Hoy no conmemoramos la muerte del rockero, el día de hoy celebramos la vida de un músico nato, un hombre que nació junto con el rock y al que la vida, le jugó la más cruel de las bromas.

“I can still remember how, that music used to make me smile”.

Lentes de pasta, cabello engomado y una sonrisa de caballo; Buddy Holly creció y se transformó junto con el rock and roll. Su estilo musical es radiografía de los cincuentas, esa combinación entre rebeldía, inocencia y unas desesperadas ganas de huir de los suburbios americanos.

Buddy entendía la música como una explosión de alegría, su guitarra sonreía junto con él en cada presentación y a cada golpe de riff, enseñaba los dientes como Holly.

 

“Bad news on the doorstep. I couldn’t take one more step”.

Mínimos y escuetos cinco años de carrera le bastaron al cantante americano para regalarnos tres álbumes de estudio y sobre todo, para dejar una influencia descomunal en las décadas siguientes. The Beatles, The Beach Boys, The Kinks, The Animals, Elvis Costello, The Who…, aquí me podría quedar una hora alimentando la lista. El brazo de la influencia de Holly es tan largo, que basta ver a Rivers Cuomo -líder de Weezer-, para saber hasta dónde llegó el embrujo del rockero.

 

“That I could make those people dance and maybe they’d be happy for a while”.

“Si quieren sentir la energía de toda una época, cierren los ojos y recuerden una canción de los Beatles”. Aquella frase eterna de la hora de los Beatles, es cierta, pero incompleta.

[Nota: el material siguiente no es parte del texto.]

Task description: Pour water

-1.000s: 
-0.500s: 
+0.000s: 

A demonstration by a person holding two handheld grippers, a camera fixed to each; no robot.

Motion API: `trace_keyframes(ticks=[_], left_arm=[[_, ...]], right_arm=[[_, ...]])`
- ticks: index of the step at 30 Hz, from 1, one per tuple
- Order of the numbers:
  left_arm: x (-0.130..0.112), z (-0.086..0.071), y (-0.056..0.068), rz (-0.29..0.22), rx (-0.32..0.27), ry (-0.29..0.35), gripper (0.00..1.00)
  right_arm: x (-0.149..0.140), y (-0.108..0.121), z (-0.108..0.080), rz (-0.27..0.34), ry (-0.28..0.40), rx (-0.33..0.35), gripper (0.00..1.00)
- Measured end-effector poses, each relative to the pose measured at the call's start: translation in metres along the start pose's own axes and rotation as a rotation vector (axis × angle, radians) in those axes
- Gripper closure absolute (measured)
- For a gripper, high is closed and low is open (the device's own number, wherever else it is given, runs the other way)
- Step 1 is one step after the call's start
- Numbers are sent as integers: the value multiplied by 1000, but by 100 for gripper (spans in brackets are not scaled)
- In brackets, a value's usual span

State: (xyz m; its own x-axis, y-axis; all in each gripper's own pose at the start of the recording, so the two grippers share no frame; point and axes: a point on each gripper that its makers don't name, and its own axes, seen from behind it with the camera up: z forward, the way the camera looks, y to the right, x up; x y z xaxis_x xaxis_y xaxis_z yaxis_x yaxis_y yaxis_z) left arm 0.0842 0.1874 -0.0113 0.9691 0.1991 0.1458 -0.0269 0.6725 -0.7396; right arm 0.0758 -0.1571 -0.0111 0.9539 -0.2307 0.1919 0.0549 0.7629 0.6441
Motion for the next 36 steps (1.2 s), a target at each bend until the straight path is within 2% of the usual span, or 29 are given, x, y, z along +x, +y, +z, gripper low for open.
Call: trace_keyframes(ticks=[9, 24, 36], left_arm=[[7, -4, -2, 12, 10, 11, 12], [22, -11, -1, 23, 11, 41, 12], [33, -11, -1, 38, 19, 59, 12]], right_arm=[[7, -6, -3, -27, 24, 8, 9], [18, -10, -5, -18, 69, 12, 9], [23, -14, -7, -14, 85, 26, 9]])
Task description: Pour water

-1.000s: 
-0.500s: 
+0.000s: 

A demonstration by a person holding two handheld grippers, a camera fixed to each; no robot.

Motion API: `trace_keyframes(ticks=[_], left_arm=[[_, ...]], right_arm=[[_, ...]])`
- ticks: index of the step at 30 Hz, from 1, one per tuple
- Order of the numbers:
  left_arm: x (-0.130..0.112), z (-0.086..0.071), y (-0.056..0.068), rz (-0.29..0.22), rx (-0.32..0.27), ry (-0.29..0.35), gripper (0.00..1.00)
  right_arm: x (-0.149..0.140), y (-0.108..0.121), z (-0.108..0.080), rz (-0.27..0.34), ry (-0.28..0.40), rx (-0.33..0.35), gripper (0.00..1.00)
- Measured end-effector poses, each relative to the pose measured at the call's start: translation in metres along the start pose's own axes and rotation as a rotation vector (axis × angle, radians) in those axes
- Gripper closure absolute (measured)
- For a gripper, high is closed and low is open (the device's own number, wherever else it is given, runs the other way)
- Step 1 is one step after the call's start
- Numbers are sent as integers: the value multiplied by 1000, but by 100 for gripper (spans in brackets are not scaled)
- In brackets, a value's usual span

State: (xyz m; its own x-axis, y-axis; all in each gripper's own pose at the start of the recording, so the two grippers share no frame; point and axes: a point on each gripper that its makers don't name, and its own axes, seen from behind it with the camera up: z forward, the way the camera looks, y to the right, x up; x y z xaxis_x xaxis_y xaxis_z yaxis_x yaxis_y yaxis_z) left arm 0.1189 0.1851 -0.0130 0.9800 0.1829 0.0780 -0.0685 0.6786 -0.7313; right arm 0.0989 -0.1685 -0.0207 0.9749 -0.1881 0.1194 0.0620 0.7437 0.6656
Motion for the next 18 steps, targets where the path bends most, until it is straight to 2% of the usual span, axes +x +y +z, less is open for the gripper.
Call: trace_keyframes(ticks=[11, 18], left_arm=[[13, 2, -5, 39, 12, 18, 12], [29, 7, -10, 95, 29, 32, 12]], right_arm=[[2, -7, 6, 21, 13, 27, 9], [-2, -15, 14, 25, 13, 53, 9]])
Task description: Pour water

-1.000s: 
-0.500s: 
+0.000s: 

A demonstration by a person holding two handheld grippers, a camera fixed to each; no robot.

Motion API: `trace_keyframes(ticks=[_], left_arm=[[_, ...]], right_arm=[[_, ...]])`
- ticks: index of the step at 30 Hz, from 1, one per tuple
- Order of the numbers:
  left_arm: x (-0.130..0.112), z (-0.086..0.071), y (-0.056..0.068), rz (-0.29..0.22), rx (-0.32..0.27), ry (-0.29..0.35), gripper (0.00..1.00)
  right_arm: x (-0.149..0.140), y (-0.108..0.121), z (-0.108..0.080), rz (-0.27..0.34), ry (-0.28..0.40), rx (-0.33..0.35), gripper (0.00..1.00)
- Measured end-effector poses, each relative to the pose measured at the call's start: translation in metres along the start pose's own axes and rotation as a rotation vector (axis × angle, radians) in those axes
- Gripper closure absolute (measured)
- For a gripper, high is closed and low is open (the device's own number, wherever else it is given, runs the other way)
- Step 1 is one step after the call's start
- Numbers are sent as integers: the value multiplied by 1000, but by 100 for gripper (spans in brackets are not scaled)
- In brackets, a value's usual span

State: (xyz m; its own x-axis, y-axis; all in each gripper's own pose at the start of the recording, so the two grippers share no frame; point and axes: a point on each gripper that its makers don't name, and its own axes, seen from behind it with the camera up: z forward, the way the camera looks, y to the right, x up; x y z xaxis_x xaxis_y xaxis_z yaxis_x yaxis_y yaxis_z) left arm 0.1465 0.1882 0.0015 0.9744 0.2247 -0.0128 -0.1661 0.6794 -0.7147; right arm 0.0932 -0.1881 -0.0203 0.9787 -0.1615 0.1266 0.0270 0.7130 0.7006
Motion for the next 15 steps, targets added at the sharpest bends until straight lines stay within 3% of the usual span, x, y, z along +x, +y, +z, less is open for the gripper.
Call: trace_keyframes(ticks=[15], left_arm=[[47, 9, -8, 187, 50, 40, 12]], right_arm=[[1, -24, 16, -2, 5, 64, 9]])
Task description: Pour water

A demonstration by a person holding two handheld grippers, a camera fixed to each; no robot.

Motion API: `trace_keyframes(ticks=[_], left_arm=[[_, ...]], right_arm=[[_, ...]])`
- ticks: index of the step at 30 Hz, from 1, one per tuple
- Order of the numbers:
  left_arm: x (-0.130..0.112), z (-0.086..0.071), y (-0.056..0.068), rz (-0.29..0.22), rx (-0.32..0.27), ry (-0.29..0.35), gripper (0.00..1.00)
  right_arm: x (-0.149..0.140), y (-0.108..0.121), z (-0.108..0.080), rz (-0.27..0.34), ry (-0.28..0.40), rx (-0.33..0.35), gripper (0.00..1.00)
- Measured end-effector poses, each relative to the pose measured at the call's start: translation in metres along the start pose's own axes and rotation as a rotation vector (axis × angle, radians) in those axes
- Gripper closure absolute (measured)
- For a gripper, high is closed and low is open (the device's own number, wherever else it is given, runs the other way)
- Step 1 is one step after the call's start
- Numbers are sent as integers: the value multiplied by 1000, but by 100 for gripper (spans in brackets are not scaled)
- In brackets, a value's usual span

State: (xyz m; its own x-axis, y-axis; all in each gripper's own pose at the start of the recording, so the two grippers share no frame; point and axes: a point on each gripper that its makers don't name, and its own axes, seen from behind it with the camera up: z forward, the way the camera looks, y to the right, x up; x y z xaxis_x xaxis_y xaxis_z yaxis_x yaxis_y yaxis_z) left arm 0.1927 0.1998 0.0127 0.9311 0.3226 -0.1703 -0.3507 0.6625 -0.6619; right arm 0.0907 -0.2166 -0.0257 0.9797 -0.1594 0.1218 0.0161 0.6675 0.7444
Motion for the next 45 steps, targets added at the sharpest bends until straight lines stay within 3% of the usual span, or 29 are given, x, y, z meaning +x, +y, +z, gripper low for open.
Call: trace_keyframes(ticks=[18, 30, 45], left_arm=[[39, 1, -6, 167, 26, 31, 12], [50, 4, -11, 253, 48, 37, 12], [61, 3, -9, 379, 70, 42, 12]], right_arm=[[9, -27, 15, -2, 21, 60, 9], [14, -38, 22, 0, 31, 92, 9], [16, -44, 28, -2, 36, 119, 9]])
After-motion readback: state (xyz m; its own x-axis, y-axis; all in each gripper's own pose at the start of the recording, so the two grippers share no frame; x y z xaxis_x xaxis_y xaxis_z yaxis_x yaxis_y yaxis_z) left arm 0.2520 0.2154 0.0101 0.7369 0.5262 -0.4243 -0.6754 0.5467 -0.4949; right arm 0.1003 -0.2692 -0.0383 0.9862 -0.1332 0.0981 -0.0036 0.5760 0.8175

Yo agregaría: Si quieren escuchar la energía del rock and roll, escuchen una canción de Buddy Holly.  

‘Peggy Sue’, ‘Rave On’, ‘Everyday’, ‘Raining in my Heart’, ‘Not Fade Away’… Todas colorean a la perfección una era, un tiempo y una forma de ser.

“Something touched me deep inside,the day the music died”.

El día que Buddy Holly murió, la prensa lo definió como: “The day the music died”. No me toca a mí recordar aquella mañana de febrero, Don Mclean ya lo hizo a la perfección. Prefiero recordar el día que el músico llegó a nuestro mundo para poblarlo de notas, yo prefiero festejar el día que nació la música.